***** EXCERPTED DATA
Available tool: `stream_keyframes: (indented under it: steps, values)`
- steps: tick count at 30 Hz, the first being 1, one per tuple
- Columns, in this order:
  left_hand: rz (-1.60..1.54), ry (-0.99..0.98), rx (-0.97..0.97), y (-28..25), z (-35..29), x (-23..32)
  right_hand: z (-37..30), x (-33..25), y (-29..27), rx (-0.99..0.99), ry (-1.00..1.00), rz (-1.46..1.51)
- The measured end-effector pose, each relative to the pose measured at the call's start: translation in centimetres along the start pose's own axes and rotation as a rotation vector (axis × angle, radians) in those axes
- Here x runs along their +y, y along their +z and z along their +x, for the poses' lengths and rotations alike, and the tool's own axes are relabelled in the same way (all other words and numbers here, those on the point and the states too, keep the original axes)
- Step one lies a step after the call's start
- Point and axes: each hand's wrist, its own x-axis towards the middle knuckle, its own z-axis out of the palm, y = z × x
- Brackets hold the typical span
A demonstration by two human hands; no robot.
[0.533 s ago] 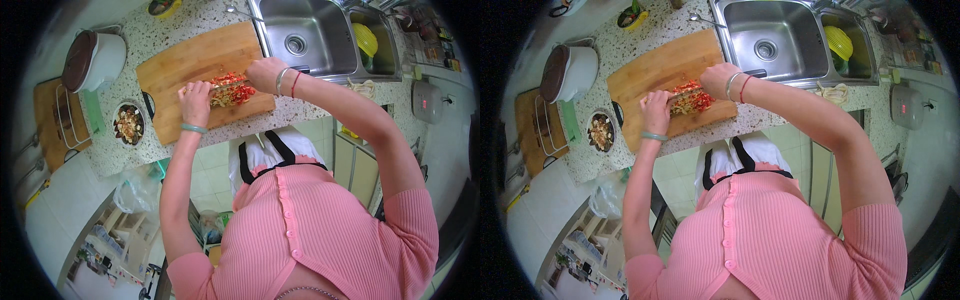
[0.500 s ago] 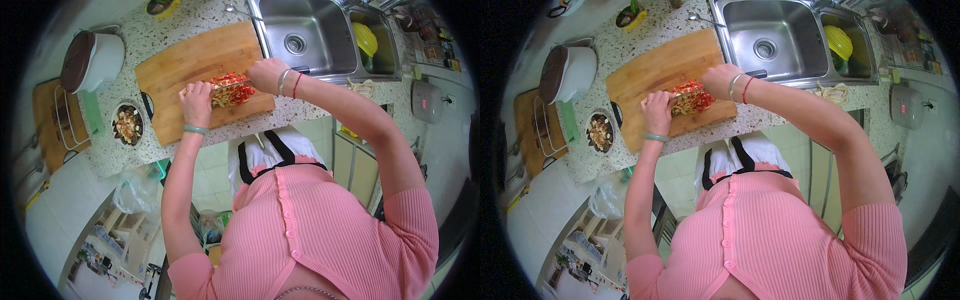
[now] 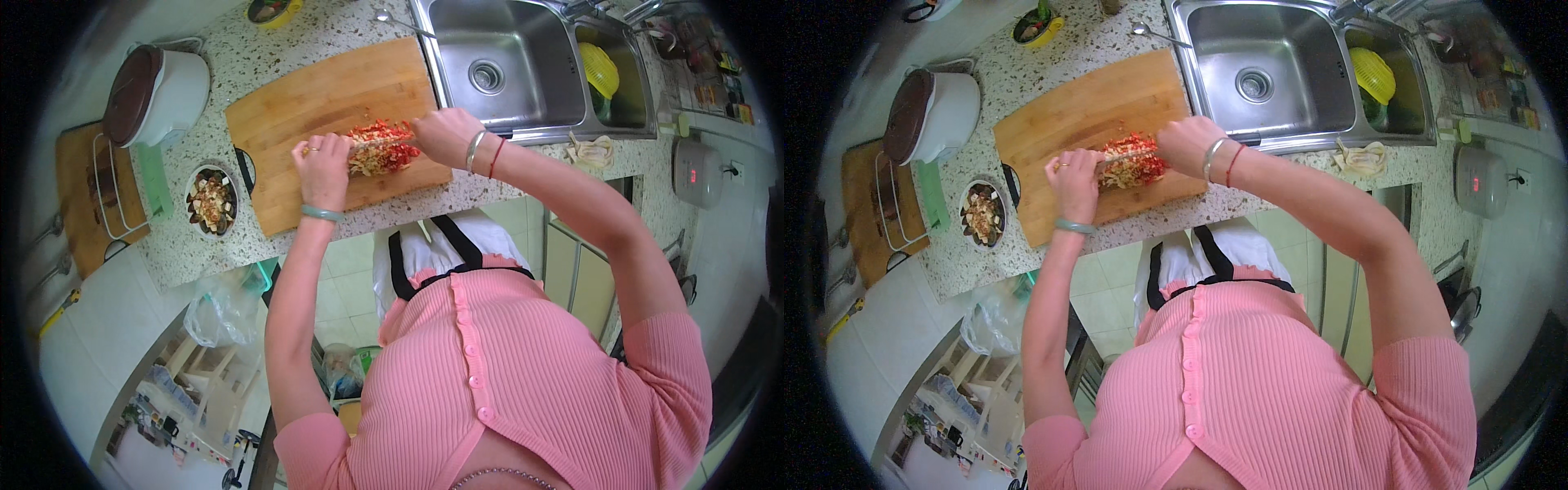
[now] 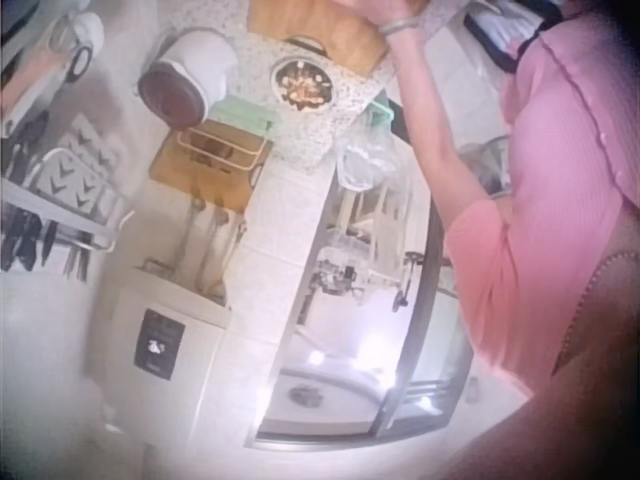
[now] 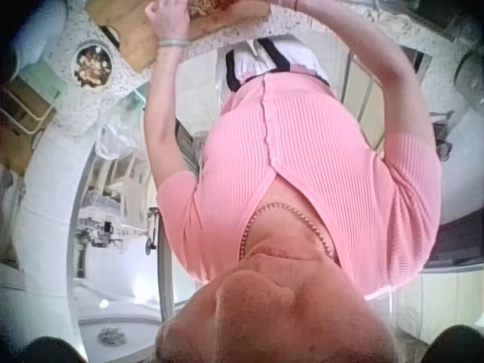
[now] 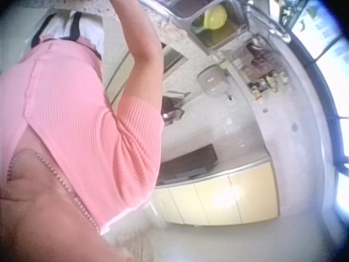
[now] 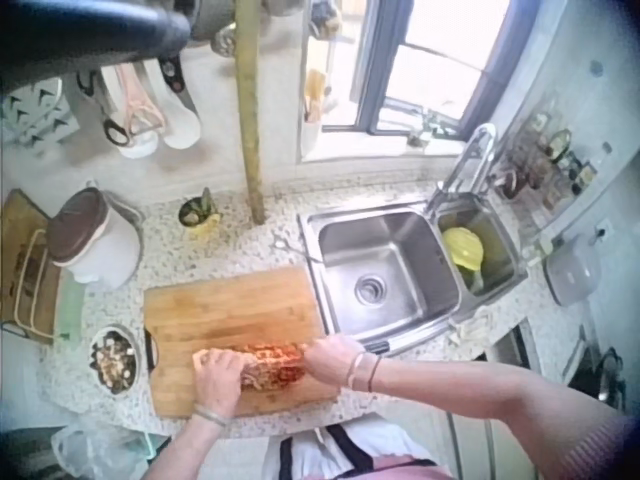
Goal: The person chops red and white vegetables on a wooden cutting board using a cleaver. After chopping, they wash their hands at the sink, dry them with a towel, and walk through the living room.
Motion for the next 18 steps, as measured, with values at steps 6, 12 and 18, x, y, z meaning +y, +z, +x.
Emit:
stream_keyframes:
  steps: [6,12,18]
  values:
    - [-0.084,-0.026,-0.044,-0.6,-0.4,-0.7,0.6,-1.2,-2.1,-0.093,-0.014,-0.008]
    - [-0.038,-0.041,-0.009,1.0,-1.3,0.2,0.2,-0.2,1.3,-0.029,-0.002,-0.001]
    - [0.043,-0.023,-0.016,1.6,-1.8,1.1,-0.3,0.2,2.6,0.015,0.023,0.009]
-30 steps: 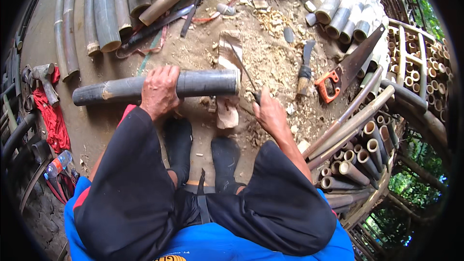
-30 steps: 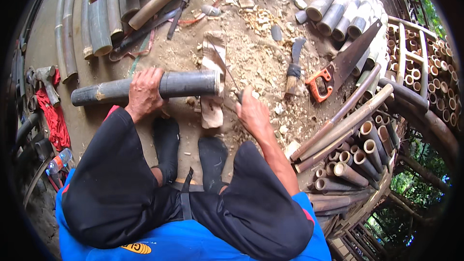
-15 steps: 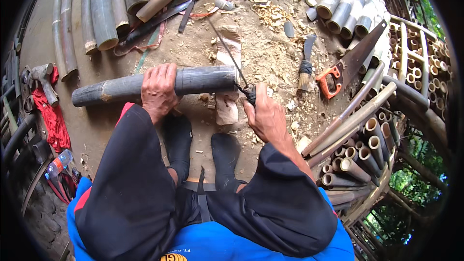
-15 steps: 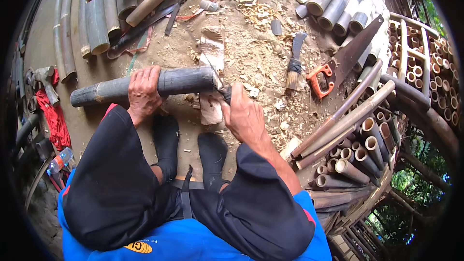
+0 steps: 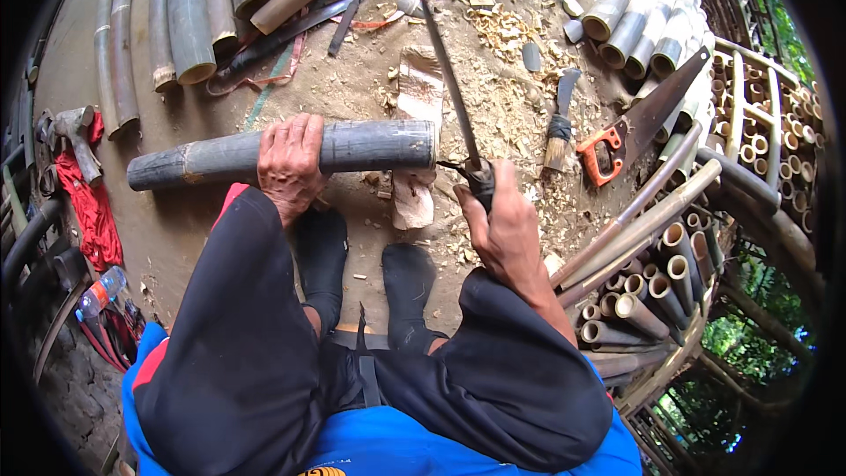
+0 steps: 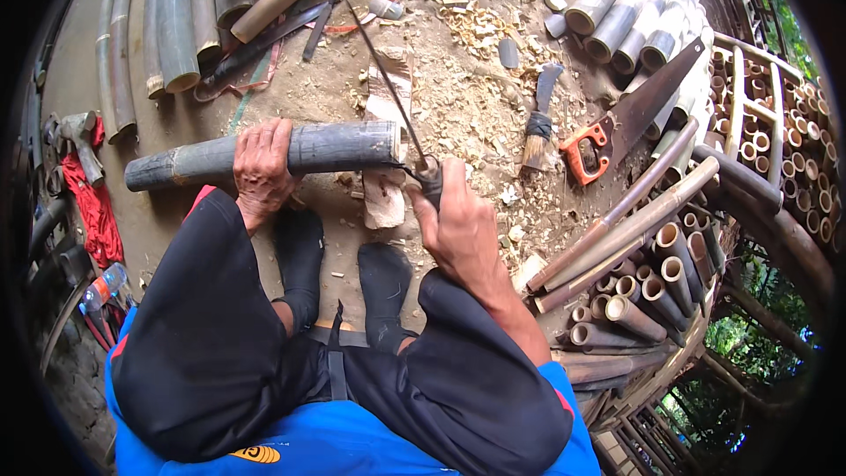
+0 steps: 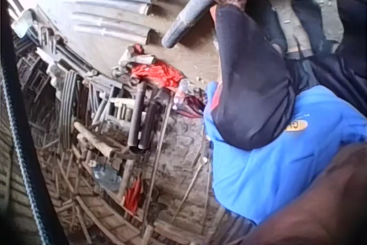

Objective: The person carves a section of bamboo using a knife, smoothing the edges and clearing out fibers from a pre-cut hole.

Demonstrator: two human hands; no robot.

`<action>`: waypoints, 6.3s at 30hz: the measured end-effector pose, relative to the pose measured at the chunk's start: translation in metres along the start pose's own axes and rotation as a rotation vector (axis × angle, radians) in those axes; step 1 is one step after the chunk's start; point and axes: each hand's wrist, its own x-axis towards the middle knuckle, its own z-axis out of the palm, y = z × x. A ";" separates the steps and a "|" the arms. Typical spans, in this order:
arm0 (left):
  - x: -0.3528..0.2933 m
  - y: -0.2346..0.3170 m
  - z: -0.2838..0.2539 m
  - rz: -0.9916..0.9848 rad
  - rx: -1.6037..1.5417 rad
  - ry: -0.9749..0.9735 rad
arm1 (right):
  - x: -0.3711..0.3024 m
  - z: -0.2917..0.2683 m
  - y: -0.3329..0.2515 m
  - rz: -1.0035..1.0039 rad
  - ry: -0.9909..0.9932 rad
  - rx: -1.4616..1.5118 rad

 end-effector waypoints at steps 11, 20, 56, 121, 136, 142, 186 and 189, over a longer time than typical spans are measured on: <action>0.026 0.001 -0.034 -0.044 -0.091 -0.202 | 0.005 0.010 0.005 0.060 -0.105 -0.140; 0.053 -0.013 -0.030 -0.061 -0.184 -0.681 | 0.003 0.032 0.057 0.008 -0.097 -0.226; 0.021 -0.004 -0.011 0.037 -0.071 -0.180 | 0.001 0.021 0.025 -0.175 0.069 -0.119; 0.014 0.001 -0.015 -0.022 -0.041 -0.282 | 0.005 0.020 0.032 -0.156 0.040 -0.107; 0.011 0.002 -0.012 -0.028 -0.025 -0.224 | 0.011 0.012 0.067 0.062 -0.192 -0.364; -0.003 0.005 -0.011 -0.030 0.023 -0.116 | 0.006 -0.010 -0.009 -0.129 0.044 -0.040; 0.194 0.032 -0.158 0.025 -0.275 -0.919 | -0.060 0.050 0.136 0.235 0.626 -0.304; 0.123 -0.069 -0.084 0.128 -0.190 -0.850 | -0.039 0.050 0.098 0.332 0.653 0.071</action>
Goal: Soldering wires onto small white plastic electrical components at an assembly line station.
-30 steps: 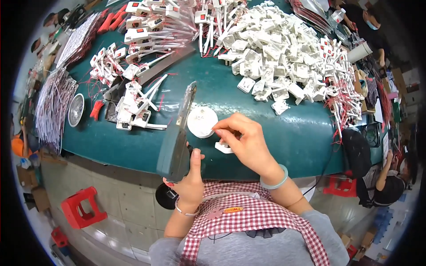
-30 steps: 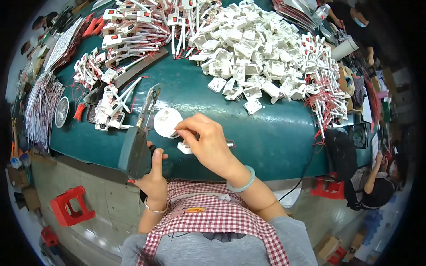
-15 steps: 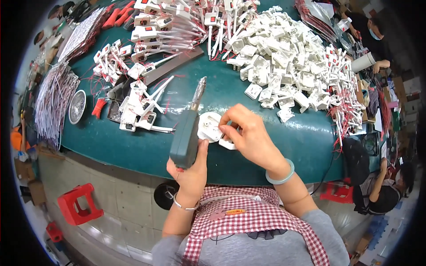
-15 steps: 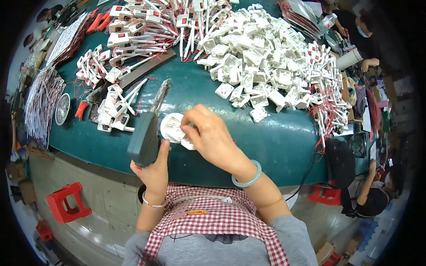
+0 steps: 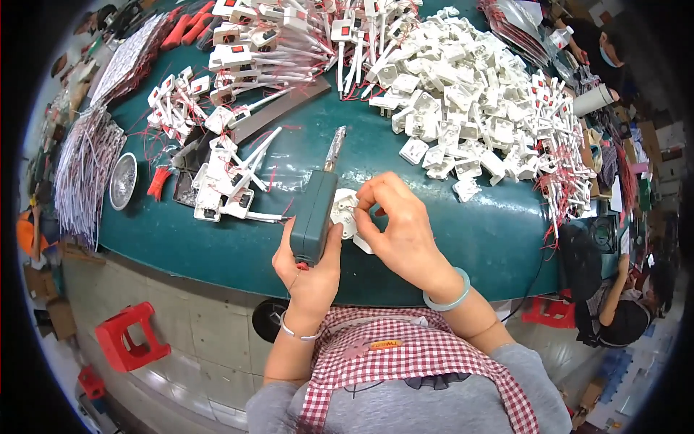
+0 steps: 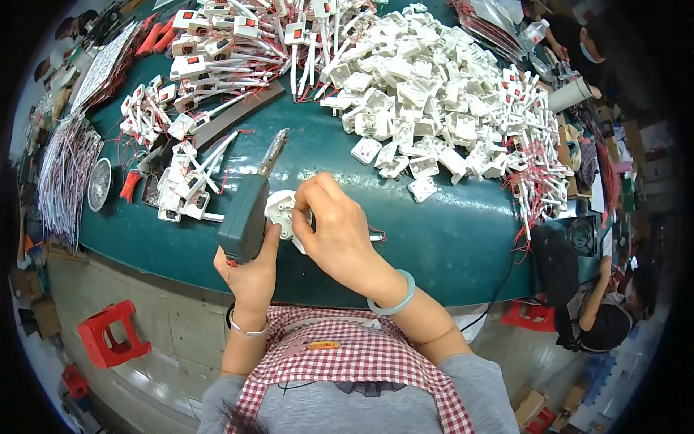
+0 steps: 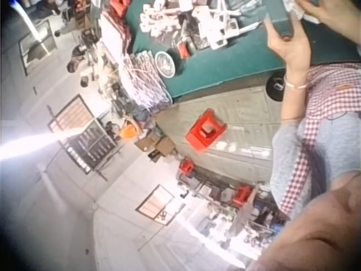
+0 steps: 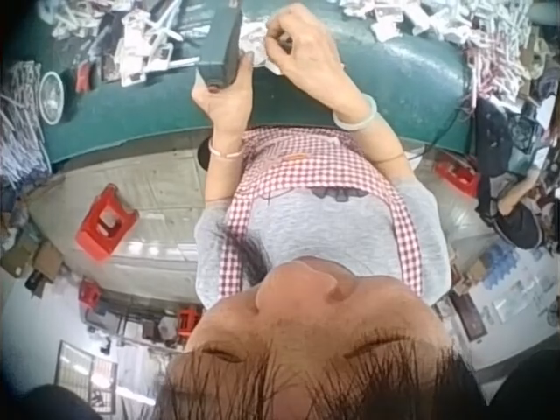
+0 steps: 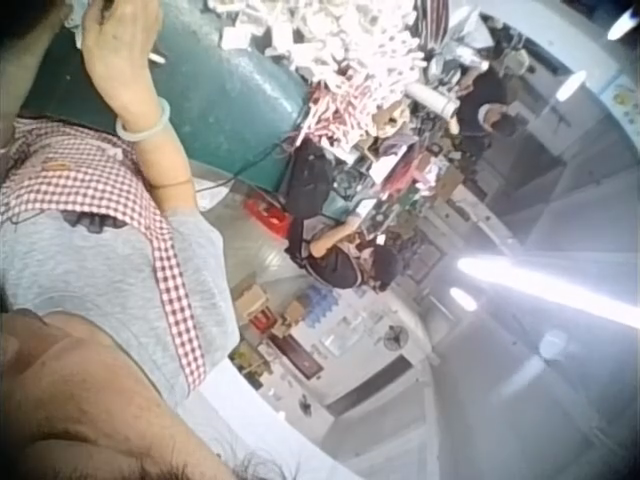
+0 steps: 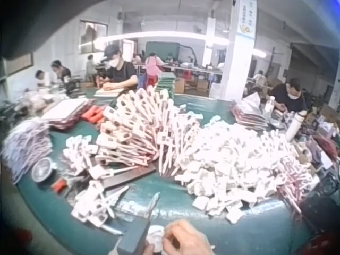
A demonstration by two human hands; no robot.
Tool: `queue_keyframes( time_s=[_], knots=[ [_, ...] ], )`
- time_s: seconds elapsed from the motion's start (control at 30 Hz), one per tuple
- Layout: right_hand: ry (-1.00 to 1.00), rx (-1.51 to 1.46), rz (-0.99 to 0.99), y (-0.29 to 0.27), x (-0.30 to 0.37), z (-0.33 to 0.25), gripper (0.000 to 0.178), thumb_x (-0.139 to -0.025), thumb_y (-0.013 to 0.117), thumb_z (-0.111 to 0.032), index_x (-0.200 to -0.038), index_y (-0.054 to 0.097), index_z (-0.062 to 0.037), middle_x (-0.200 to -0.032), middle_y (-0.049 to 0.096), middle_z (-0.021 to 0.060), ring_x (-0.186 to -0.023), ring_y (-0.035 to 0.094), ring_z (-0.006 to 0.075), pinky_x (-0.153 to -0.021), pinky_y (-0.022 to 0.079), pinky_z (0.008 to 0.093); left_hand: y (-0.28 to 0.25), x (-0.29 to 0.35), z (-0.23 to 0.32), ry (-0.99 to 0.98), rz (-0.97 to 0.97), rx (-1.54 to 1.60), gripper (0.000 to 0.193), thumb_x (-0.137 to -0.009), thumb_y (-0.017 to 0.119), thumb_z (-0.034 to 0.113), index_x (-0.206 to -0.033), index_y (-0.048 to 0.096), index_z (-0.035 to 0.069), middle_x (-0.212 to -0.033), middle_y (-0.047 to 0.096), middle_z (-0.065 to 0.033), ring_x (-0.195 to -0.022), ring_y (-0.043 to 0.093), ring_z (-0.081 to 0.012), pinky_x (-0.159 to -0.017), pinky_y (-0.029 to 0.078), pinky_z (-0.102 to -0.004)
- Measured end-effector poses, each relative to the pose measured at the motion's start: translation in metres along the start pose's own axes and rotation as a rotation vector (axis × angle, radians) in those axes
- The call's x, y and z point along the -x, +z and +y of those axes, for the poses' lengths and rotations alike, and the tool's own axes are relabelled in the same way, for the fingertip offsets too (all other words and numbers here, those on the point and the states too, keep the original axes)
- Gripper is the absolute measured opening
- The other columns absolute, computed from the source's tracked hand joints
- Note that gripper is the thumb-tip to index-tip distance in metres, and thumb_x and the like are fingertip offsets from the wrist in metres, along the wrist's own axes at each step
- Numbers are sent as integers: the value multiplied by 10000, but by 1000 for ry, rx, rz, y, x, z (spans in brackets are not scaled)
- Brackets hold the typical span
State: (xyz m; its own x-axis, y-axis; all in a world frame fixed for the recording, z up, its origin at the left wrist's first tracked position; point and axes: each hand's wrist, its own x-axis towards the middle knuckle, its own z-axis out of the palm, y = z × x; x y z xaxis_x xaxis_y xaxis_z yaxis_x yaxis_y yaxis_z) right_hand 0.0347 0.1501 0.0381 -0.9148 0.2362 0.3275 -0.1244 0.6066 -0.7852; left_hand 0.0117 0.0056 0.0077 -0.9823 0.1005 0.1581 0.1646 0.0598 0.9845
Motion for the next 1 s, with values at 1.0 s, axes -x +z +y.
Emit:
queue_keyframes(
  time_s=[1.0],
  knots=[
    [-53, 60, 122, 18, 9, 0, 196, -696, 633, 113, -837, 527, 29, -862, 516, 149, -753, 585, 331, -636, 494, 407, -81, 76, 29, -87, 27, -179, 216, -758, 802, 52, -910, 674, -34, -785, 648, -71, -643, 606, -152, -571, 473, -272]
  ],
)
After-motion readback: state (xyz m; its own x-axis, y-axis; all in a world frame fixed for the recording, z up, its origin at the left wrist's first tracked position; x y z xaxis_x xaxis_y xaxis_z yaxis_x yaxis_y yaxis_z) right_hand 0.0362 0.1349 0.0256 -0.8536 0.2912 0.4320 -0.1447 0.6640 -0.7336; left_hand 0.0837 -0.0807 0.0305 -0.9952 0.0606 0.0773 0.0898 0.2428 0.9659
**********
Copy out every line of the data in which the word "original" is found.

- Here x runs along their +y, y along their +z and z along their +x, for the poses' lengths and rotations alike, and the tool's own axes are relabelled in the same way (all other words and numbers here, those on the point and the states too, keep the original axes)
- The call's x, y and z point along the -x, +z and +y of those axes, for the poses' lengths and rotations alike, and the tool's own axes are relabelled in the same way, for the fingertip offsets too (all other words and numbers here, those on the point and the states too, keep the original axes)

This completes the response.